PREMARITAL AGREEMENTS – DISCLOSURE – STANDARD FOR PROVING FRAUD OR NON-DISCLOSURE – ESTOPPEL — CLAIMED REVOCATION/REPUDIATION OF AGREEMENT – SUPPORT — MODIFICATION RETROACTIVITY — DISCOVERY — UNUSUAL DISCOVERY ORDER UPHELD. The Court of Appeals in Makoui v. Makoui, unpublished, 26 VLW 726, 11/22/11, upholds a premarital agreement whose disclosure attachment valued stock at $68,000, even though the owner spouse testified that at the time of the agreement it was worth $250,000 to $300,000.
The Court says the first thing to consider is that the agreement signed by both parties “specifically states each gave a ‘fair and reasonable disclosure,’” and the Premarital Agreement Act says this recitation creates a presumption that it is true. (Code § 20-151(B).)
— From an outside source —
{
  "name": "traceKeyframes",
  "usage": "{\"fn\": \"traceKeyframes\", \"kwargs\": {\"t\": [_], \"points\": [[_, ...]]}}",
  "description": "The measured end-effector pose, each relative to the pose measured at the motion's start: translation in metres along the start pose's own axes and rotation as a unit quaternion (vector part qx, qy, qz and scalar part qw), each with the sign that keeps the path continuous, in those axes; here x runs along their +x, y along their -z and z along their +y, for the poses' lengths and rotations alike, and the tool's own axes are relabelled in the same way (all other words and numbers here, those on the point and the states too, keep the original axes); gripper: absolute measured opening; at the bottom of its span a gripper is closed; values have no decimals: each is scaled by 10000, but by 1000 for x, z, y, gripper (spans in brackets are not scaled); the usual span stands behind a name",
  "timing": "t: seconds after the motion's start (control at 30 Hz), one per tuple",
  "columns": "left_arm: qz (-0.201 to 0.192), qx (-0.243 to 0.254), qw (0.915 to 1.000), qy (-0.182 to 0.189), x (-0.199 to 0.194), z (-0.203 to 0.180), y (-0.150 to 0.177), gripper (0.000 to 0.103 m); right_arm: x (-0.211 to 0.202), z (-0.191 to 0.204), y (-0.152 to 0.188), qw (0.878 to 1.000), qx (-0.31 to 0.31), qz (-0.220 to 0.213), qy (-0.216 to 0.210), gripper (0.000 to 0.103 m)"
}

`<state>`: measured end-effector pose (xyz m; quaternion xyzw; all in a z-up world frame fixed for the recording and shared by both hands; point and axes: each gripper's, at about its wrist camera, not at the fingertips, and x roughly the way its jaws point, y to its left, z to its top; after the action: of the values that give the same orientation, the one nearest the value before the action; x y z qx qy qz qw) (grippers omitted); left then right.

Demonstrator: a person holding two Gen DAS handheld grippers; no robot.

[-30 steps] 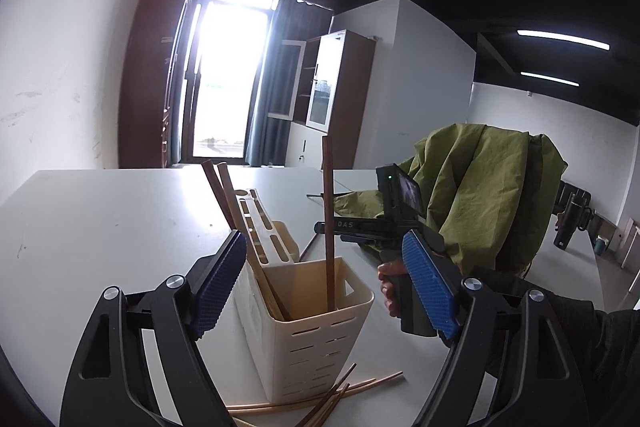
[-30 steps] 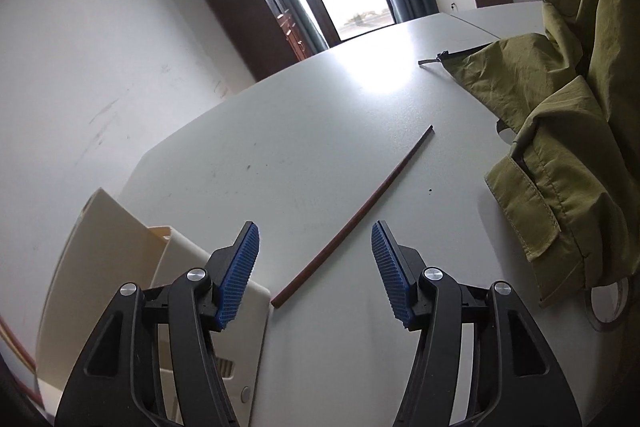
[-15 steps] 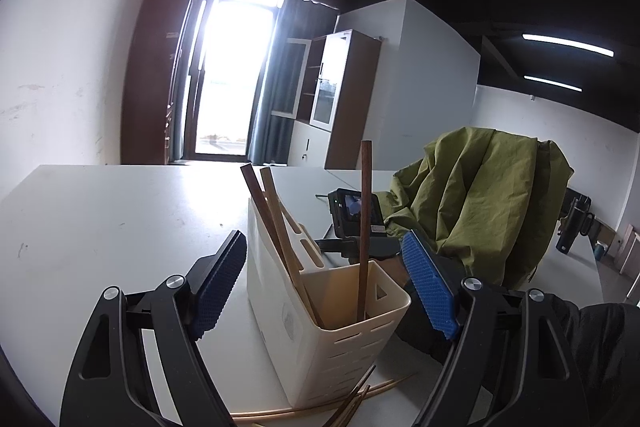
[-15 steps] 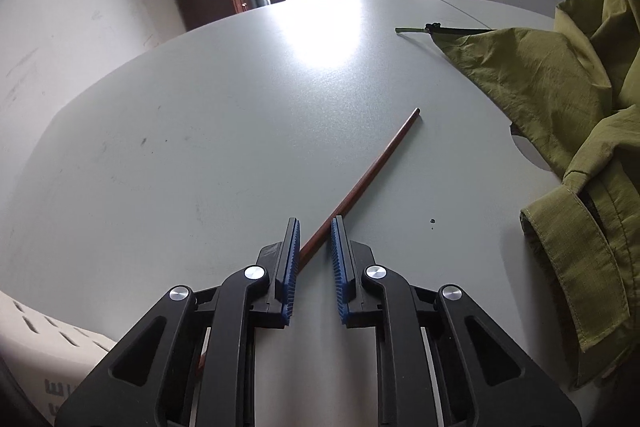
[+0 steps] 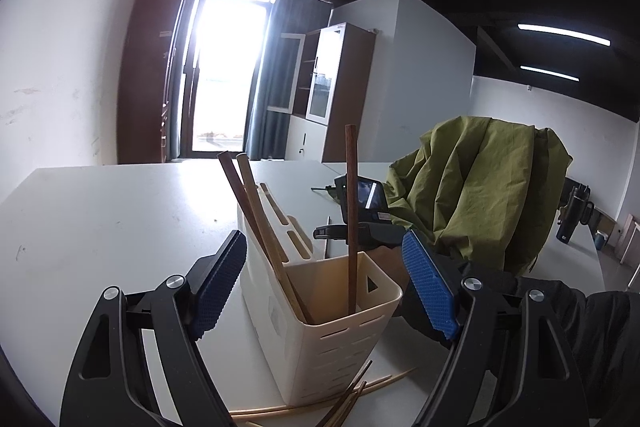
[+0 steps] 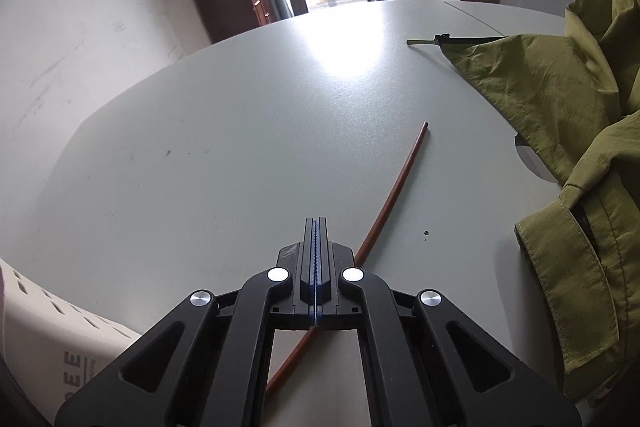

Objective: Organize utensils

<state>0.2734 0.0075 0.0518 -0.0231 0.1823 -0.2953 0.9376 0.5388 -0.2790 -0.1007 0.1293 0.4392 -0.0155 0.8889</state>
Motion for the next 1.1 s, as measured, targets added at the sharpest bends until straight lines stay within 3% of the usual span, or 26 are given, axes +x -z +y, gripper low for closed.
{"fn": "traceKeyframes", "kwargs": {"t": [0.27, 0.47, 0.53, 0.6, 0.7, 0.93, 1.1], "points": [[52, 30, 10000, 14, 1, -4, 0, 79, -3, -13, -11, 9980, 171, 493, 364, 1], [129, 355, 9991, 211, -2, -25, 3, 83, 7, -16, -6, 9936, 83, 775, 823, 3], [223, 384, 9985, 305, -2, -34, 8, 84, 6, -19, -3, 9938, 74, 752, 822, 14], [424, 509, 9972, 344, 0, -46, 22, 86, 3, -22, -2, 9935, 74, 704, 895, 37], [803, 1133, 9903, 26, -3, -64, 52, 86, -11, -27, -2, 9959, 118, 459, 767, 38], [1823, 2040, 9604, -533, -9, -52, 110, 86, -24, -45, -1, 9950, 2, 468, 881, 38], [1915, 2024, 9593, -461, -9, -45, 122, 86, -27, -62, 5, 9932, -154, 793, 843, 38]]}}
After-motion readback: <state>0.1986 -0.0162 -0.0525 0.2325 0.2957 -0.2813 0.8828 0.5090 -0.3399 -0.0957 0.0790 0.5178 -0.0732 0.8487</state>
Second, “the statute requires only that the disclosure be ‘fair and reasonable’ and not that the disclosure include a present fair market value for each item of property disclosed.” And looking at the context, the schedule listed many other intangible asset values totaling $214,000, just counting those whose values were listed, plus “thousands of shares of named stocks for which no value was listed.” (And wife offered no evidence that the value of the non-valued stocks was negligible.)
As for other challenges to the agreement as unconscionable, the Court stresses that it takes both unconscionability at the time of signing and non-disclosure to overturn the agreement under Code § 20-151(A)(2) , and that both parties were “mature, college-educated adults at the time of their marriage,” and “the agreement did not provide for a gross disparity in the division of any marital assets that might come into existence during their marriage.”
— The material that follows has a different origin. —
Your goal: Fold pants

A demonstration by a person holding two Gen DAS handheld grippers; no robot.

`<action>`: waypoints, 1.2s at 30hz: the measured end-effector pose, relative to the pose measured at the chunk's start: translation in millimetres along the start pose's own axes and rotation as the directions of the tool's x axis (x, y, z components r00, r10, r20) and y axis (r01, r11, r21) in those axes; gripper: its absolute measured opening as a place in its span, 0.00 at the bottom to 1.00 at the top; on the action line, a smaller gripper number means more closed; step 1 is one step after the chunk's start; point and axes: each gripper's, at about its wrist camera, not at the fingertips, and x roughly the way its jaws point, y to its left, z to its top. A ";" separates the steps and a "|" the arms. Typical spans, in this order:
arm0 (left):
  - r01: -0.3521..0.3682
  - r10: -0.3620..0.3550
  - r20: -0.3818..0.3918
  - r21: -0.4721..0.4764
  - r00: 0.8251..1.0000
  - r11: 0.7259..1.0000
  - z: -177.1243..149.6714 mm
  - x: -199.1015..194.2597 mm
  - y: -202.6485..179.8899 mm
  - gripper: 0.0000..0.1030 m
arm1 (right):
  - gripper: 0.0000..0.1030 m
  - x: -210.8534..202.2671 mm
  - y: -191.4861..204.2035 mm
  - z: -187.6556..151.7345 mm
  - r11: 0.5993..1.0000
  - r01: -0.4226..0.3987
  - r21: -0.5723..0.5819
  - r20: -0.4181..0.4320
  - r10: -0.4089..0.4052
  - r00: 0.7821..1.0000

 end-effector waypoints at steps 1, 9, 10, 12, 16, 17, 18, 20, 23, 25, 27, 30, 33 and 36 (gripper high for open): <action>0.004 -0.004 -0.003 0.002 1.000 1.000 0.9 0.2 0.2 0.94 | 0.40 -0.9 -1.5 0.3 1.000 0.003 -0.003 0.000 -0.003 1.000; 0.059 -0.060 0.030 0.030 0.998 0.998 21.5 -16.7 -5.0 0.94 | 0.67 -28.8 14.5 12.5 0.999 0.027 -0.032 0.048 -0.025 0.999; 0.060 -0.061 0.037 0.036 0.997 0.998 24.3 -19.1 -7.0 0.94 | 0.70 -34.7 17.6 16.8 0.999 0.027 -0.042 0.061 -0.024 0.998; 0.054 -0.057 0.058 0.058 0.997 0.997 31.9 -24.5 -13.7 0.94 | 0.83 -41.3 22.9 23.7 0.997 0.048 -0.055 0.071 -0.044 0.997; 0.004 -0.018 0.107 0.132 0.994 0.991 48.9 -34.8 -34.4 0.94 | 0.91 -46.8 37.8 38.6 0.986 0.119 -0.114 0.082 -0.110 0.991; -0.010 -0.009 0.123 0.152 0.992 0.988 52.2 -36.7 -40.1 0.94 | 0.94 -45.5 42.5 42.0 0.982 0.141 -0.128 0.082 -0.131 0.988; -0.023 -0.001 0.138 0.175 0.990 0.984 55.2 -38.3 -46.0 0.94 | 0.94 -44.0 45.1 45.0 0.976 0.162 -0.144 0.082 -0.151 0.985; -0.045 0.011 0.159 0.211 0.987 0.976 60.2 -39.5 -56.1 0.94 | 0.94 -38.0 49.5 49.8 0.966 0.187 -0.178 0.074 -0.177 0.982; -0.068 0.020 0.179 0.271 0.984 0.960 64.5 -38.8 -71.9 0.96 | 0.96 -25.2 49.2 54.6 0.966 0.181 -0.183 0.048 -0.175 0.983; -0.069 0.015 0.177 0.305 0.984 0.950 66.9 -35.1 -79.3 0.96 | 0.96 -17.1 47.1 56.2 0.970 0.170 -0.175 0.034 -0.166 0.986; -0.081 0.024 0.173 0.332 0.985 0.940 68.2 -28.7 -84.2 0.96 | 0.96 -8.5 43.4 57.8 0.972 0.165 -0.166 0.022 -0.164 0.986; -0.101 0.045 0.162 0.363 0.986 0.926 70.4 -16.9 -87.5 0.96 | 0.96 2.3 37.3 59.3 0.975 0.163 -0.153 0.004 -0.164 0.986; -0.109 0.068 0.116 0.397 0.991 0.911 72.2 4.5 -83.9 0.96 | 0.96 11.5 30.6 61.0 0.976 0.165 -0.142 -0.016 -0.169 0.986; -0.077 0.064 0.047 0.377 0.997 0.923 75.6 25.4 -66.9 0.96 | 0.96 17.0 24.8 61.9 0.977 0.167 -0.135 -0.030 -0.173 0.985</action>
Husband had told the wife that he had torn up the agreement when she demanded to see a copy of it. But that does not estop him from later asserting his rights under the agreement, the Court says. Although it seems he had lied about this, the trial court didn’t find that the wife proved that she had relied upon that misrepresentation in any way, and that if she had, that reliance would have been unreasonable. Both Code §20-153 and the prenup’s terms say that a prenup can be revoked or amended only by a written instrument. And “wife was charged with knowledge of both the applicable statute ... and the terms of the agreement.” A useful reminder to make sure that clients have read and understood “boilerplate” provisions, and the statutes that lay out the framework, ground rules and limitations of the agreements they are entering.
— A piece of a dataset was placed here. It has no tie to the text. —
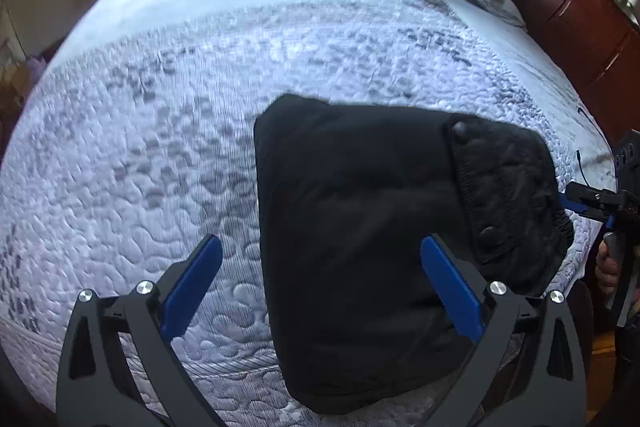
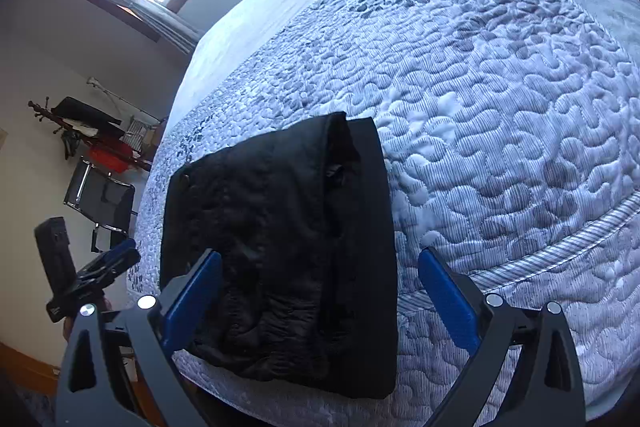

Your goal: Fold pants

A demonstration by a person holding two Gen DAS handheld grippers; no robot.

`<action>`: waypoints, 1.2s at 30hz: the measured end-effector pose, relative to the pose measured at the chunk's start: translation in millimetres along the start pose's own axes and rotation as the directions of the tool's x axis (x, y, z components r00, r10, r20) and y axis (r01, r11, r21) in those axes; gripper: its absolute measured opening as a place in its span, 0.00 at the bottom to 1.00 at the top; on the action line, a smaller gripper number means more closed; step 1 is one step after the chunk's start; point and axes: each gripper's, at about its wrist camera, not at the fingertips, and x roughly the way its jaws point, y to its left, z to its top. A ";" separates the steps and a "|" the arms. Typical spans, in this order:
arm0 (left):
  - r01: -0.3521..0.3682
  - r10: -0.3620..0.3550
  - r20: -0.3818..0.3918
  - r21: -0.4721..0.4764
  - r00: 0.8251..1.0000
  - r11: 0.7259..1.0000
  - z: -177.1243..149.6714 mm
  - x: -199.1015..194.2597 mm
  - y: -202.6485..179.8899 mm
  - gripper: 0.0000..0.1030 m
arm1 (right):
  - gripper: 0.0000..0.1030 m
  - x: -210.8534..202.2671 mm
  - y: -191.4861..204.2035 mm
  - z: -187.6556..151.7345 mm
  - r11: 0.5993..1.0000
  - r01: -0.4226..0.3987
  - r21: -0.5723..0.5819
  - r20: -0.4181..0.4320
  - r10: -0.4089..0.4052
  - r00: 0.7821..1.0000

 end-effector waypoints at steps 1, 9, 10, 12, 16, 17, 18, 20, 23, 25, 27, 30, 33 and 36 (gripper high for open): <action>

The husband cross appealed because he had filed for a modification of pendente lite spousal support, and when the court granted that modification from $5,000 to $1,000 per month it did not make it retroactive to the date he filed the motion. The Court of Appeals upholds, as “husband could have avoided the accrual of the arrearage if he had acted in a timely fashion.” So filing for modification so as to enable a change to be retroactive to the filing date, but then not setting it for hearing, can be dangerous.
The trial court ordered a federal-court-style schedule of evidence disclosures instead of the usual discovery process, and the Court of Appeals says that was not reversible error, at least to the extent the wife preserved her objection. There is a right to discovery under Rule 4:1(b)(1), the Court stresses, but that Rule also says the court may limit “‘the frequency or extent of’ discovery methods ‘if it determines [inter alia,] that: . . . (iii) the discovery is unduly burdensome or expensive, taking into account the needs of the case, the amount in controversy, limitations on the parties’ resources, and the importance of the issues at stake in the litigation.’” And “the granting or denying of discovery is a matter within the discretion of the [circuit] court and will not be reversed on appeal unless ‘the action taken was improvident and affected substantial rights.’” (Citing O’Brian v. Langley Sch. (Va. 1998) and Rakes v. Fulcher (Va. 1970)). At the time when the wife moved to compel answers to interrogatories, the trial court had already disposed of all issues except for four-digit property and alimony issues, so its ruling did not “affect substantial rights.”